Prodigy error when reviewing audio annotation coupled with videos

Hello,
We are trying to review some audio annotations done by labelers. After encoding our jsonl file with the right data to base 64, we ended up with a 5gb encoded jsonl file supposedly for ~80 videos.

Running this locally with cat ~/audio_b64.jsonl | prodigy audio.manual rev_audio - --loader jsonl
--label person
couldn't load our file for revieweing the annotations, and prompted with this in our terminal:

⚠ Warning: filtered 99% of entries because they were duplicates. Only 1
items were shown out of 77. You may want to deduplicate your dataset ahead of
time to get a better understanding of your dataset size.

Any idea what might be the cause of that? What can be an alternative?
Thank you.
George.

Hi and sorry for only getting to this now, I must have missed the thread!

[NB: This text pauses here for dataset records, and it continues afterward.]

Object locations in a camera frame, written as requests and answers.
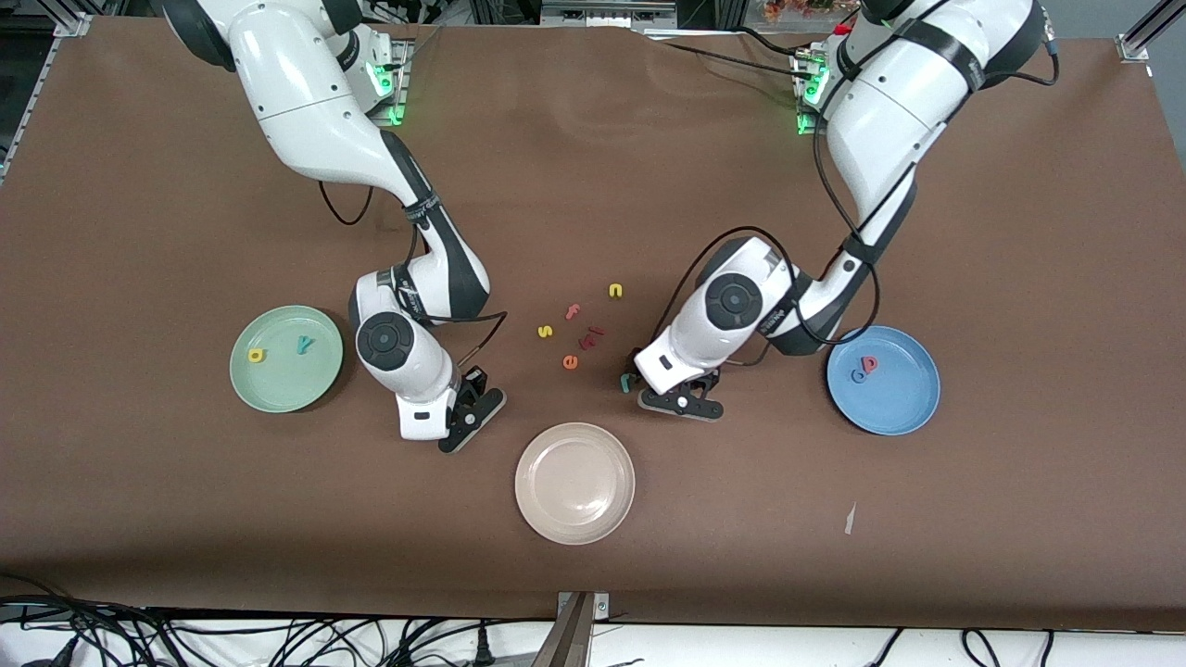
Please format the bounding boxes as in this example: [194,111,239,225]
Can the beige plastic plate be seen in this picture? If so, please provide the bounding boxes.
[514,422,637,546]

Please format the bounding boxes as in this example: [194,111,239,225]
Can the green plastic plate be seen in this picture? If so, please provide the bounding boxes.
[229,306,345,414]

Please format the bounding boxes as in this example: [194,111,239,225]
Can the brown table cover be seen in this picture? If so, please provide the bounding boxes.
[0,14,1186,633]

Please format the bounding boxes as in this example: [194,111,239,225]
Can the blue plastic plate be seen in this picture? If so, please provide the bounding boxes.
[826,325,941,436]

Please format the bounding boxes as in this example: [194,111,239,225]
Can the dark equipment rack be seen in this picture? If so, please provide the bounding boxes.
[468,0,751,31]

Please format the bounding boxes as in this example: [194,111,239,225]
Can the orange dried flowers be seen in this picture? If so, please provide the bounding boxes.
[762,0,839,24]

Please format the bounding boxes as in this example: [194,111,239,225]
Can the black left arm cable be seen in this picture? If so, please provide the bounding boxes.
[653,56,881,367]

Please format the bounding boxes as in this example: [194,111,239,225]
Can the grey metal table bracket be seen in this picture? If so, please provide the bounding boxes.
[533,591,612,667]

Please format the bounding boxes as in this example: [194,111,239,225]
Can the black cable on table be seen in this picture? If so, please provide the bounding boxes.
[660,26,816,80]

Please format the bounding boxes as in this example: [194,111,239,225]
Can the aluminium frame rail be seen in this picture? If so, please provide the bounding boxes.
[1126,0,1186,43]
[0,35,58,182]

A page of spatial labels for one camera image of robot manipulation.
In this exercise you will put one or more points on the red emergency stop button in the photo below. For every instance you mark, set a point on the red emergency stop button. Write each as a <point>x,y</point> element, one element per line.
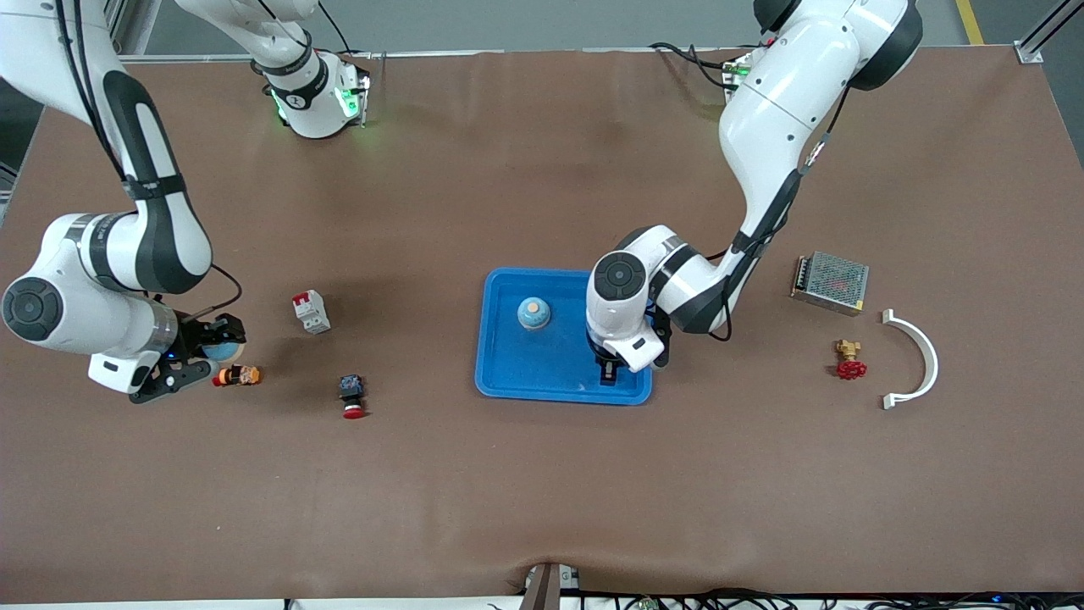
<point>352,394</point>

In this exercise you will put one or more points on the blue plastic tray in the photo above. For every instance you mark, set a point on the blue plastic tray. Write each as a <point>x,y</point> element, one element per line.
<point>550,364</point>

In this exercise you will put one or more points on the blue bell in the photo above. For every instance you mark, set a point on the blue bell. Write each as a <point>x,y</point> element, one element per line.
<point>533,313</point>
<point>223,351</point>

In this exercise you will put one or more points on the aluminium frame profile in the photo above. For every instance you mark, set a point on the aluminium frame profile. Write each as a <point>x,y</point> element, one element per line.
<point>125,25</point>
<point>1030,56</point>

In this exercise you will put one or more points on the metal mesh power supply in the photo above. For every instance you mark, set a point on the metal mesh power supply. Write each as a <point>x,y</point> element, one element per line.
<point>834,282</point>

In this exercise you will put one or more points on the white red circuit breaker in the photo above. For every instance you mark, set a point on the white red circuit breaker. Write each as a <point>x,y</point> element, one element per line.
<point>311,312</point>

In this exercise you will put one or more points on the brown table cover mat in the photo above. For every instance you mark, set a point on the brown table cover mat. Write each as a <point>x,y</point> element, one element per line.
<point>542,491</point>

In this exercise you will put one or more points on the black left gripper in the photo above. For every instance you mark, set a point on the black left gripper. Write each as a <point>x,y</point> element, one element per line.
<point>608,371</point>

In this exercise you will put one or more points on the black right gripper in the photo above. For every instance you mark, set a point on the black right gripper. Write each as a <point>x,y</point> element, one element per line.
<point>201,336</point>

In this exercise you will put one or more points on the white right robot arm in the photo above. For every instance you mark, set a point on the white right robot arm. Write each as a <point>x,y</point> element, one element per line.
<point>51,51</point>

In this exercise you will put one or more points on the metal table clamp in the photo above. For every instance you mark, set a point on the metal table clamp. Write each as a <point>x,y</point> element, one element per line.
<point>542,589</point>

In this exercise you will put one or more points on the white curved plastic bracket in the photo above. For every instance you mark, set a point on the white curved plastic bracket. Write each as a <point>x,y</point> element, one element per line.
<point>931,360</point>

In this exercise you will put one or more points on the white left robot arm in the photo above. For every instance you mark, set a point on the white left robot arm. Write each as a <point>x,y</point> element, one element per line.
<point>788,85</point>

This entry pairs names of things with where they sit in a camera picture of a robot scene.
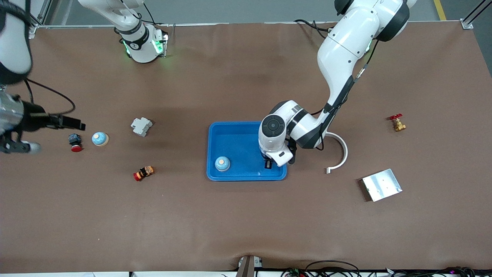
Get black looped cable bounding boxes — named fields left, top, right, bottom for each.
left=281, top=260, right=362, bottom=277

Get grey camera post bracket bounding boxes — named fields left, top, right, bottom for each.
left=236, top=255, right=265, bottom=277

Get brass valve red handle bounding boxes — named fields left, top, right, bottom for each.
left=387, top=114, right=407, bottom=132

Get black base cable bundle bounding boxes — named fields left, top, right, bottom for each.
left=294, top=18, right=332, bottom=39

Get aluminium frame profile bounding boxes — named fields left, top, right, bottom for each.
left=461, top=0, right=492, bottom=30
left=23, top=0, right=52, bottom=36

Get white curved plastic bracket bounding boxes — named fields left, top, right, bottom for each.
left=325, top=132, right=349, bottom=174

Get white circuit breaker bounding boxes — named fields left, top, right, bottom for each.
left=130, top=117, right=153, bottom=137

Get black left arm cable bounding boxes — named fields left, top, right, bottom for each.
left=318, top=38, right=380, bottom=150

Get red push button black body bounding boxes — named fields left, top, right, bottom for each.
left=68, top=133, right=83, bottom=153

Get blue plastic tray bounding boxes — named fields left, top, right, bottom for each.
left=206, top=122, right=288, bottom=182

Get brown table cover sheet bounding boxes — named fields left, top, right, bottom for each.
left=0, top=21, right=492, bottom=274

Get red emergency stop yellow collar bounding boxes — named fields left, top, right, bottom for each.
left=133, top=166, right=155, bottom=182

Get silver metal plate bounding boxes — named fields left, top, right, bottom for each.
left=361, top=169, right=403, bottom=202

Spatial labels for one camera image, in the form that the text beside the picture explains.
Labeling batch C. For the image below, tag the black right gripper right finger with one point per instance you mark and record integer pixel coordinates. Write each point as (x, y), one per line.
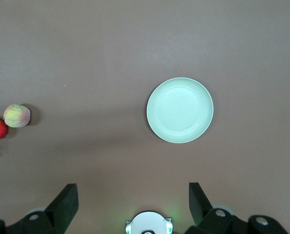
(200, 209)

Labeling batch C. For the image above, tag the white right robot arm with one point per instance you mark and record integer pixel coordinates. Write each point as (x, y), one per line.
(148, 221)

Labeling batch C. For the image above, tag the pale green round plate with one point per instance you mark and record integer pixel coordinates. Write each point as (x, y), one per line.
(180, 111)

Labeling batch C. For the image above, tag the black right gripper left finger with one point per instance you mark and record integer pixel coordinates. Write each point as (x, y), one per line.
(62, 207)

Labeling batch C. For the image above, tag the brown table cover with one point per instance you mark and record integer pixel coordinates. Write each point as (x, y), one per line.
(86, 61)

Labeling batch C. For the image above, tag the yellow-pink peach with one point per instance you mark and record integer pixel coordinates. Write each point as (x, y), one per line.
(16, 115)

How does your JSONL data look under the hood? It sounds like the hashes Prodigy auto-generated for it aren't taking the actual video data into account, so all records end up with the same hashes. When generating the JSONL, you add an _input_hash and _task_hash value (e.g. based on the file name) to help Prodigy distinguish between examples that are identical, different questions about the same data, and entirely different inputs/questions.

Btw, if your data is this large, you might also want to consider a different loading strategy so you don't end up with these huge JSONL files and base64 strings that are sent back and forth. One option could be to use an S3 bucket (or similar) and only have your JSONL contain the URLs.

Hello Ines,
Yes turns out under the hood my jsonl file have actually the same _input_hash only the _task_hash are different.
I tried dropping the _input_hash and changing the number by one or two digits so it differs a bit, in both cases it was still raising the same error. Any ideas on what to do next?

I switched to reading from the url directly, thank you for that, I also thought it was maybe a problem of encoding to base 64.

Thank you.

Okay, so you mean, you still saw the warning about 99% of entries being filtered? I just double-checked and the audio recipe actually re-hashes the stream by default, and for some reason, it doesn't seem to take the "video" key into account.

In the meantime, can you try assigning a unique "text" value to each entry? This should do the trick and convince Prodigy that the records are all different.